As with Mediterranean monk seals in the Atlantic16, the genetic diversity of Mediterranean monk seals in Greece was extremely low, with each of the three population clusters having an average of fewer than three alleles across the 26 loci investigated. Moreover, microsatellites are often biased toward highly polymorphic loci with rapid mutation rates17, and can give relatively high diversity values that may not be representative when considering the overall genome of the species. In our study we also excluded the monomorphic loci to have a consistent dataset in all analyses, which probably biased the diversity estimates somewhat higher. In general, low genetic diversity is expected to have detrimental effects on individual fitness and adaptability and, consequently, on population persistence and survival18. Across taxa, several populations of wide-ranging species display low genome-wide diversity across genetic markers, including ungulates19, felids20 and canids21. Immigrants were detected in all three clusters, further supporting the finding that individuals are admixing across clusters. Encouragingly, genetic diversity and fitness have been found to improve even with a low number of migrants21,22, and also in cases of gene flow between populations that exhibit both, low levels of genetic diversity and high levels of inbreeding23. This fact underlines the importance of increasing connectivity among clusters in order to increase genetic diversity, which is especially challenging for small and fluctuating populations that often require a high number of migrants for long-term survival24,25.

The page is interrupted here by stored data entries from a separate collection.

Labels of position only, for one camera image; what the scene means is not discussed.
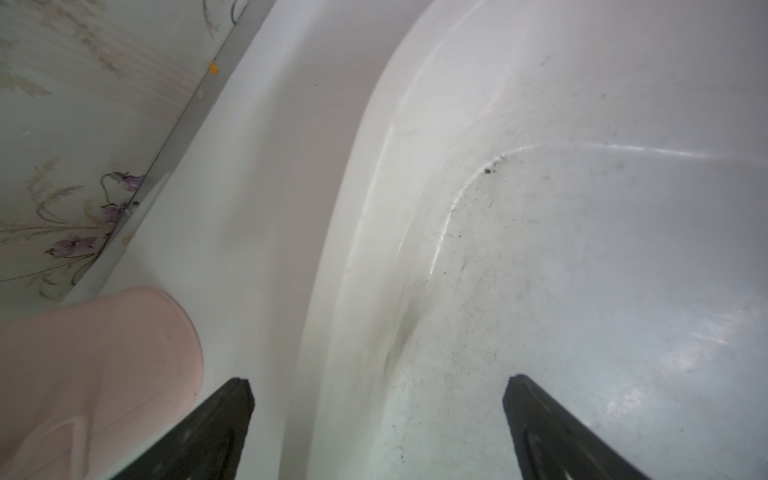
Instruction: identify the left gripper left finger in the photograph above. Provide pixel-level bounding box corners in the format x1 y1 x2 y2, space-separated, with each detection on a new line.
115 378 255 480

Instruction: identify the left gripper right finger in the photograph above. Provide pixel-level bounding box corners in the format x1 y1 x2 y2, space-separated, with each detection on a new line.
502 375 648 480

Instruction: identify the white plastic storage box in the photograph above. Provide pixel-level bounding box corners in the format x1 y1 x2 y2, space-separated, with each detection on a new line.
278 1 767 479

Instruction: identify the pink pen holder cup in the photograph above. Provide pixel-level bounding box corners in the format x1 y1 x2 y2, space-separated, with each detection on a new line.
1 288 203 479

Ne is one of the most important parameters for conservation as it describes the sensitivity of a population to genetic stochasticity, as well as its evolutionary potential26. This parameter, however, is often difficult to assess from real-world data and should be interpreted with caution (See Supplementary Information for a detailed discussion). The Ne for the northern Aegean cluster does not meet the Ne > 50 criterion that is thought to allow a population to avoid inbreeding and it is still far below the rule-of-the-thumb minimum threshold of Ne > 500 that has been suggested to maintain genetic diversity18. Even the admixing of population clusters, which increased overall Ne, merely made the entire Aegean population marginally viable in the sense that it might be able to avoid inbreeding. However, it has been argued that for endangered species the target effective size for a conservation program should be in the range of 1000–500027. In this regard, our Ne for the entire Aegean monk seal population is more than an order of magnitude lower than the minimum effective population size conservatively recommended for the management of endangered species.
Adult males appeared to be more related until a distance of 100 km, while adult females displayed no correlation between kinship and geographical distance. Thus, IBD is likely to have influenced the genetic structure among males at shorter distances. Male dispersal and female philopatry appears to be the norm in polygynous mammals28, such as the Mediterranean monk seal8. However, assessing dispersal in marine mammals is notoriously challenging. To this date, findings of sex-biased dispersal in pinnipeds has remained inconclusive. For example, female dispersal has been described in Southern elephant seals (Mirounga leonina)29 and long distance dispersal has been reported for both sexes30,31. The pattern indicated by our results may be explained by the unique breeding behavior of the Mediterranean monk seal, where females need to find new pupping areas due to limited space in existing ones32 and males tend to defend aquatic territories around pupping sites33. Most likely as a result of this, female Mediterranean monk seals have often been directly observed to disperse in the eastern Mediterranean8. Consequently, the fact that no dispersal of individuals from the Ionian to the Aegean has been documented so far (results of this study and13), indicates that the number of Mediterranean monk seals in the Ionian Sea is comparably low and that there is still suitable pupping habitat available in the region. Kinship coefficients in our study were moderately low, but similar to those described for e.g., the Saimaa ringed seal (Phoca hispida saimensis)34. While long-distance dispersal in adult female seals is likely29 and has been recorded in the species8, general conclusions on sex-biased dispersal in the Mediterranean monk seal cannot be drawn. We advocate for a targeted study combining movement (e.g., telemetry) and genetic data to comprehensively assess the species’ dispersal behavior.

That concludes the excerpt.